=== Begin Enclosure ===

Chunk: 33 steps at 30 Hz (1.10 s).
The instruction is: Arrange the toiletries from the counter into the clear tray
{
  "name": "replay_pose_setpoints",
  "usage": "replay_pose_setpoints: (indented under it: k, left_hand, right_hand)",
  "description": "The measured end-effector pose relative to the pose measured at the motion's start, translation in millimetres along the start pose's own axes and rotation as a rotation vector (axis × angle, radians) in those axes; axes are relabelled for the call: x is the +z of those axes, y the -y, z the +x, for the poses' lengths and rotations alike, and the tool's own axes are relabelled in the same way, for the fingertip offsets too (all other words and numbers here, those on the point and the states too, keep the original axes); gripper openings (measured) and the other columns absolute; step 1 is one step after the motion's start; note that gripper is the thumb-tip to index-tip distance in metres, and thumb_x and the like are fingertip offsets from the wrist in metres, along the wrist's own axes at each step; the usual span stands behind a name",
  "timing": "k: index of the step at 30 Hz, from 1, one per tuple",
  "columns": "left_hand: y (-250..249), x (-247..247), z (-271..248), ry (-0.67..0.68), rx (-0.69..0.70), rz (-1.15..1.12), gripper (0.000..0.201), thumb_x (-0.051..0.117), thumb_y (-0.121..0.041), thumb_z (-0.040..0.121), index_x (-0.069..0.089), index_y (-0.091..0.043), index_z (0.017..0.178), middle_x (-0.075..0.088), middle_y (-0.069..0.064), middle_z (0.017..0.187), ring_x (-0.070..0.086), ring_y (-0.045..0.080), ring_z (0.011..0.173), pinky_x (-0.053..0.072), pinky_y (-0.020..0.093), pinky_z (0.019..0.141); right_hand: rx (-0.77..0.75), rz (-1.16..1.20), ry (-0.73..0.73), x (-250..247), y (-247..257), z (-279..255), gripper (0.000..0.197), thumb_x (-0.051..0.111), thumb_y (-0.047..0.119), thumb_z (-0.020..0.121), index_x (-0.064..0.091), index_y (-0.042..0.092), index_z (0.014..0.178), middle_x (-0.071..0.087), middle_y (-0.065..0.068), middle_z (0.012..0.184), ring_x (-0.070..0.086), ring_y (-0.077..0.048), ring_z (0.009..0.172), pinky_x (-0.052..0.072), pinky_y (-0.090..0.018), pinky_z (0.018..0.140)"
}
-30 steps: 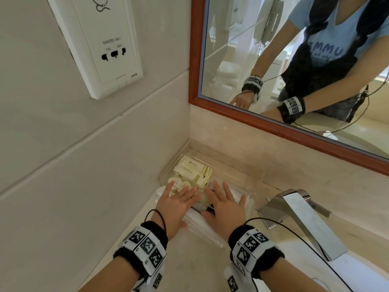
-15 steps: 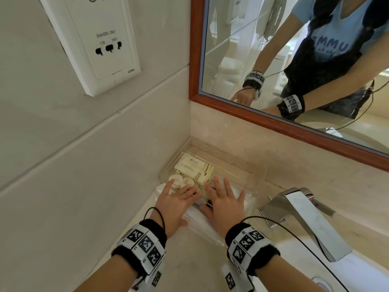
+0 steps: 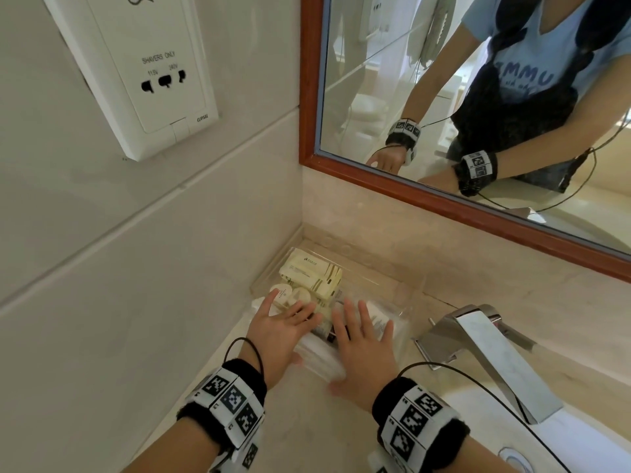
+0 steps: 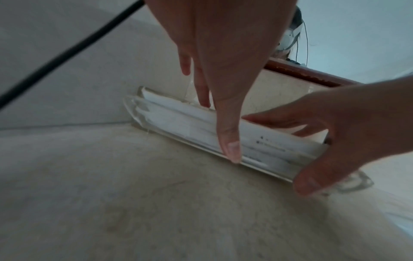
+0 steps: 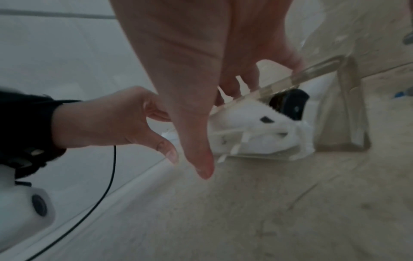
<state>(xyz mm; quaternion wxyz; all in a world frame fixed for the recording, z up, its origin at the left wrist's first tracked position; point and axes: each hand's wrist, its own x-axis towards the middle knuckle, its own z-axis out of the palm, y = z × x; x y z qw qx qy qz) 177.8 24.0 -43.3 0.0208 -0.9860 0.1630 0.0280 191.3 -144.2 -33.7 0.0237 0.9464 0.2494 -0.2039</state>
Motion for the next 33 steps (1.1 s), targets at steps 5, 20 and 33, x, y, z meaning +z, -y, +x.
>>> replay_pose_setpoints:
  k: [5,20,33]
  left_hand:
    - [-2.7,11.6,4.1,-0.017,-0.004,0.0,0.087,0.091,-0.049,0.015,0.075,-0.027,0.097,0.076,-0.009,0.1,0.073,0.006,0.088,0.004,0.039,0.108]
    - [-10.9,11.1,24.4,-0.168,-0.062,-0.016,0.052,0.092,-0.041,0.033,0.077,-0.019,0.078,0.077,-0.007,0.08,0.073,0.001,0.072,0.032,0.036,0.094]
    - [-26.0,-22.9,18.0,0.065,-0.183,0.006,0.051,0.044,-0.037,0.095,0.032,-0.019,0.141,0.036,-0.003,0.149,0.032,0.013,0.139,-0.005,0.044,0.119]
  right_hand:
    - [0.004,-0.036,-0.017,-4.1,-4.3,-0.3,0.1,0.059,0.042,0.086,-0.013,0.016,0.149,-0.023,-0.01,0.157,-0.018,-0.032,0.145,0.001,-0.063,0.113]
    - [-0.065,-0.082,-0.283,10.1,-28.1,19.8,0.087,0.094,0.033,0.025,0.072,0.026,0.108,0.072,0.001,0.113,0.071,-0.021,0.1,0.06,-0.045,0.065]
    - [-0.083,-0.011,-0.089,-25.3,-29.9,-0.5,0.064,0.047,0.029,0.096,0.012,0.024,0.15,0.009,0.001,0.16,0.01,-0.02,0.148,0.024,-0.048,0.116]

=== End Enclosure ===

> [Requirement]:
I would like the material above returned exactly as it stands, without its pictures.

> [Solution to the exercise]:
Chunk: 33 steps at 30 Hz (1.10 s).
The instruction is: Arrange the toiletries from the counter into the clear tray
{
  "name": "replay_pose_setpoints",
  "usage": "replay_pose_setpoints: (indented under it: k, left_hand, right_hand)",
  "description": "The measured end-effector pose relative to the pose measured at the motion's start, translation in millimetres along the start pose's own axes and rotation as a rotation vector (axis × angle, radians) in those axes; axes are relabelled for the call: x is the +z of those axes, y the -y, z the +x, for the poses' lengths and rotations alike, and the tool's own axes are relabelled in the same way, for the fingertip offsets too (all other words and numbers here, those on the point and the states too, keep the original axes); gripper openings (measured) and the other columns absolute; step 1 is one step after the motion's start; note that gripper is the thumb-tip to index-tip distance in metres, and thumb_x and the like are fingertip offsets from the wrist in metres, along the wrist's own axes at each step; the usual span stands behind a name",
  "timing": "k: index of the step at 30 Hz, from 1, one per tuple",
  "columns": "left_hand: y (-250..249), x (-247..247), z (-271..248), ry (-0.67..0.68), rx (-0.69..0.70), rz (-1.15..1.12), gripper (0.000..0.201), thumb_x (-0.051..0.117), thumb_y (-0.121..0.041), thumb_z (-0.040..0.121), index_x (-0.069..0.089), index_y (-0.091..0.043), index_z (0.017..0.178), middle_x (-0.075..0.088), middle_y (-0.069..0.064), middle_z (0.017..0.187), ring_x (-0.070..0.086), ring_y (-0.045..0.080), ring_z (0.011..0.173), pinky_x (-0.053..0.072), pinky_y (-0.020..0.093), pinky_z (0.019..0.141); right_hand: rx (-0.77..0.75), rz (-1.16..1.20), ry (-0.73..0.73), x (-250..247), y (-247..257), z (-279..255), gripper (0.000..0.197), thumb_x (-0.051..0.111), thumb_y (-0.047..0.119), thumb_z (-0.020..0.121), index_x (-0.064..0.091), index_y (-0.042..0.092), index_z (0.014..0.178), middle_x (-0.071..0.087), middle_y (-0.065..0.068), middle_z (0.012..0.184), ring_x (-0.070..0.086), ring_y (-0.077..0.048), ring_z (0.009..0.172), pinky_x (-0.052..0.072), pinky_y (-0.090..0.018), pinky_z (0.018..0.140)"
}
-30 steps: 
-15 steps: 
+0 steps: 
+0 steps: 
+0 steps: 
<state>(xyz mm; quaternion wxyz; all in a world frame fixed for the recording, z up, its origin at the left wrist's first tracked position; point and axes: each hand's wrist, its own x-axis towards the middle knuckle, its own z-axis out of the palm, y = z × x; x y z qw qx qy qz) 177.8 24.0 -43.3 0.0208 -0.9860 0.1630 0.0280 191.3 -144.2 -33.7 0.0237 0.9464 0.2494 -0.2039</state>
Motion for the next 33 steps (1.1 s), targets at steps 5, 20 and 33, x, y, z meaning +z, -y, +x.
>>> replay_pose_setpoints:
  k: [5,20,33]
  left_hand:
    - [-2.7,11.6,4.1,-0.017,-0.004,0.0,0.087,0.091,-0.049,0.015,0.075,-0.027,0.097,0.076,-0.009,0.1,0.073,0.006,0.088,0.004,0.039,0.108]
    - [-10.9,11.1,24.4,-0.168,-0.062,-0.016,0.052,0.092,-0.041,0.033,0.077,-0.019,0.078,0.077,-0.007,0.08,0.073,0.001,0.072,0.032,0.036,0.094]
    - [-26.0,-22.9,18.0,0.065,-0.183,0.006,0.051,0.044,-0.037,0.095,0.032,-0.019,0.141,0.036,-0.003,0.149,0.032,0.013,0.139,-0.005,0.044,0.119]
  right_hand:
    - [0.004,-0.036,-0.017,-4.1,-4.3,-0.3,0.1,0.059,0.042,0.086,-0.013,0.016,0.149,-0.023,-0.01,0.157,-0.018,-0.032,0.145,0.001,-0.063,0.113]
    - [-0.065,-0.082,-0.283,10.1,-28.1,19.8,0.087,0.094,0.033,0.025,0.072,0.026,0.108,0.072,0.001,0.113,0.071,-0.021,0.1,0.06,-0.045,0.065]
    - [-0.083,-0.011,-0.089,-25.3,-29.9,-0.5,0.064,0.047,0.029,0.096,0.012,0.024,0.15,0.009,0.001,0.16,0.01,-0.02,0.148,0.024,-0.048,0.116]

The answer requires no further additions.